Galih : “Mba, mau dengar gak cerita ku waktu dulu sama ehm ehm ku”

Saya : “iya, boleh dek, mba mau dengar”

Galih : “Aku ceritain: saat di sekolahan, saat masih pelajaran kelas 3 dan kelas 5 dipanggil Pak Guru tapi dipilih. Aku ternyata dipilih suru keluar. Sesudah semuanya dipilih, disuru baris di lingkungan sekolah dan dibagi menjadi dua baris. Dan aku dibarisan kedua dekat Windi, ehm ehm ku. Dan setelah berjalan di Moro Lejar di Mbalangan, kan Moro Lejar itu Lestoran, kita semua diundang ke situ. Saat semua diberi makan, aku tidak tahu teman-temanku sudah tidak ada dan adanya Windi.’”

SELESAI.

Sumpah! Saya bingung mau balas apa. Ceritanya sungguh abstrak, saya diam sejenak dan mengajak otak saya untuk mengejah cerita itu, berjalan dalam setiap rangkaian huruf, sedikit terantuk karena pikiran fokus mencari pesan curhatan ini, namun saya bangkit lagi dan terus mencari ‘isi’ cerita si bocah ini. Dia sudah mengetik sebanyak itu, tidak mungkin saya membalas “maksudnya, dek?” mungkin dia akan pingsan di seberang seandainya saya nekad membalas seperti itu. Setelah beberapa menit saya berdiskusi dengan otak saya, dengan sedikit berat sayapun membalas.

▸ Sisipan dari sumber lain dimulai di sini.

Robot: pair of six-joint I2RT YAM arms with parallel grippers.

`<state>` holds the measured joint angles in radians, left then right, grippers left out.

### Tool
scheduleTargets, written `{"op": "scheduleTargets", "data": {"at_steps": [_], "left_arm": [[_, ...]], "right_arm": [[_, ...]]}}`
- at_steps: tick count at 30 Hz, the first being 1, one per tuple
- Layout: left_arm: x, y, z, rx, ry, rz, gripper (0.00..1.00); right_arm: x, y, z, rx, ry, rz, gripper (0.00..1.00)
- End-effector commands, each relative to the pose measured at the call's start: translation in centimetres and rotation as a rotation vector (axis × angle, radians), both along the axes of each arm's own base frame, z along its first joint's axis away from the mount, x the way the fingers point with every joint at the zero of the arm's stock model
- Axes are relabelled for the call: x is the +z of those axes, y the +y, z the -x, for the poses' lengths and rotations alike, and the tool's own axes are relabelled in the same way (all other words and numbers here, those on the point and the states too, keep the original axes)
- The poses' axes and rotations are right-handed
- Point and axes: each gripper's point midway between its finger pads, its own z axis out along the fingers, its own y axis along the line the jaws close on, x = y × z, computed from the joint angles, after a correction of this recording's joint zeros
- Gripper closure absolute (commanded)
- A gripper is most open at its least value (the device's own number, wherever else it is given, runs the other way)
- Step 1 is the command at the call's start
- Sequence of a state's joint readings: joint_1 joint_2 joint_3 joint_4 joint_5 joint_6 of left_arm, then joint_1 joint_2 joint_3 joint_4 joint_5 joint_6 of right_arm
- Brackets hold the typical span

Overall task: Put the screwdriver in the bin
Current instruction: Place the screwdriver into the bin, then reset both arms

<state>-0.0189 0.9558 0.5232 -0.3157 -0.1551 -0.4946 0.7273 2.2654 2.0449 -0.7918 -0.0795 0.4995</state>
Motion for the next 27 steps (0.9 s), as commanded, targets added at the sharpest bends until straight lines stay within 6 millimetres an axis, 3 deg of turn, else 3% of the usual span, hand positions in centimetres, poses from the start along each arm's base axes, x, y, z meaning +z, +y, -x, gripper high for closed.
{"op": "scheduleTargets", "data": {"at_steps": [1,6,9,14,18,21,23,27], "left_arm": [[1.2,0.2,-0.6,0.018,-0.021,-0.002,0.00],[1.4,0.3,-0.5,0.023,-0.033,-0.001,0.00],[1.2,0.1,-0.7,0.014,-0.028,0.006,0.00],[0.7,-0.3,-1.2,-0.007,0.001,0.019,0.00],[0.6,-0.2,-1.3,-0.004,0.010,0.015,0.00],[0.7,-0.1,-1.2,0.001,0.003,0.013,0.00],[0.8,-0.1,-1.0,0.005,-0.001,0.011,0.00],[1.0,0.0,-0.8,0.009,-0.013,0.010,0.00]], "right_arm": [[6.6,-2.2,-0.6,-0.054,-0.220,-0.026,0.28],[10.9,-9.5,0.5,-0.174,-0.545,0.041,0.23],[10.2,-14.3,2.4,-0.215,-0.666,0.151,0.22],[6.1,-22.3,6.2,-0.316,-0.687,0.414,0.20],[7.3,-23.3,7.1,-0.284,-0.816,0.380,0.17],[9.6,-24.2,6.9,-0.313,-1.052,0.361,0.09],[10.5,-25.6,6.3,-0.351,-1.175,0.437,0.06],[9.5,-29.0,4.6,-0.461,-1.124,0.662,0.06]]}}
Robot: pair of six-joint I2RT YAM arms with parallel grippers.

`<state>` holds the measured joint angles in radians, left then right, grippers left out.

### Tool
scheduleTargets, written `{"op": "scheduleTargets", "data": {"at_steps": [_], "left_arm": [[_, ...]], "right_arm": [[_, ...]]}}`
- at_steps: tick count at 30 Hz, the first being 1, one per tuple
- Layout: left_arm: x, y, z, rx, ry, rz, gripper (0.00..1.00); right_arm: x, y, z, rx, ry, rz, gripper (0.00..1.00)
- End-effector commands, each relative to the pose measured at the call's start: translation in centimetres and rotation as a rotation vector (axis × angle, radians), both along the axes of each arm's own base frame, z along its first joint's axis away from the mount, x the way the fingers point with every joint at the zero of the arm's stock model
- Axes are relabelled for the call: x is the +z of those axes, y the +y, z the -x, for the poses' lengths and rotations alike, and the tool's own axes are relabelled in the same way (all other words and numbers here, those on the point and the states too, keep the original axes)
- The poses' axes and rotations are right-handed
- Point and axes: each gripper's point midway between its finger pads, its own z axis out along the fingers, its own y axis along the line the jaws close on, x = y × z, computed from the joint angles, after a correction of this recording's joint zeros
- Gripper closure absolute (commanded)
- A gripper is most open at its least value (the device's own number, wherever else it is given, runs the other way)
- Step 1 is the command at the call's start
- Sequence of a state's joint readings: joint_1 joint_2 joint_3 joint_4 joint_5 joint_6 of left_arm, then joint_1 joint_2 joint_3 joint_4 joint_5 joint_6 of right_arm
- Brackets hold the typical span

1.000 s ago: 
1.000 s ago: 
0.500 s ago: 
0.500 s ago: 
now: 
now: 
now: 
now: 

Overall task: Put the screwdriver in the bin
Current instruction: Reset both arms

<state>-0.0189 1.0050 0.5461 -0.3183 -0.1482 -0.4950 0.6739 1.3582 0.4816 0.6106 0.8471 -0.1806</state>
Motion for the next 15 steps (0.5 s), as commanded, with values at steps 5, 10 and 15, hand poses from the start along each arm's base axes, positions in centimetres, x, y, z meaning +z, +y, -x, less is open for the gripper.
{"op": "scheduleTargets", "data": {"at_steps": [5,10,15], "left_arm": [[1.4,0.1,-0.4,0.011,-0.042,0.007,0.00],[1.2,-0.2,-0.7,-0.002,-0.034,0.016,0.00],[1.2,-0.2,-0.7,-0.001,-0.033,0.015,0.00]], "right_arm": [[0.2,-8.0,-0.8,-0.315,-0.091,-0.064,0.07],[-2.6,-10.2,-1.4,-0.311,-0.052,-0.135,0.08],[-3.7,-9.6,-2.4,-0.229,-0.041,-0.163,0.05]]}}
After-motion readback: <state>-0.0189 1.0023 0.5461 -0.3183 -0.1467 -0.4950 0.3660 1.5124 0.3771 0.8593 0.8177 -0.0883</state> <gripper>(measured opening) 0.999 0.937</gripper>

Saya : “trus kamu makan sama Windi?”

Galih : “iya”

Saya : “trus habis itu kalian pacaran?”

Galih : “udah, aku mau tidur”


Gubrak, seperti menabrak tembok besi. Sakit, dan puyeng habis itu. Otak ikutan miring, curhatannya berhasil membuat saya ngakak semalaman. Saya teringat sama cerpen si Anggi adiknya Raditya Dika, tentang ‘Sekolah Hantu’ (NB: yang belum tahu ceritanya, sialahkan nonton Stand Up Comedy Raditya Dika yang di Bandung). Ceritanya sebelas-duabelas sama curhatan si Galih, bedanya kalau punya Anggi itu namanya ‘cerpen’ dan kalau punya Galih namany ‘curhat’. 

Bukan salah mereka, mungkin nalar kita yang tak mencapai puncak imajinasi mereka. Mungkin!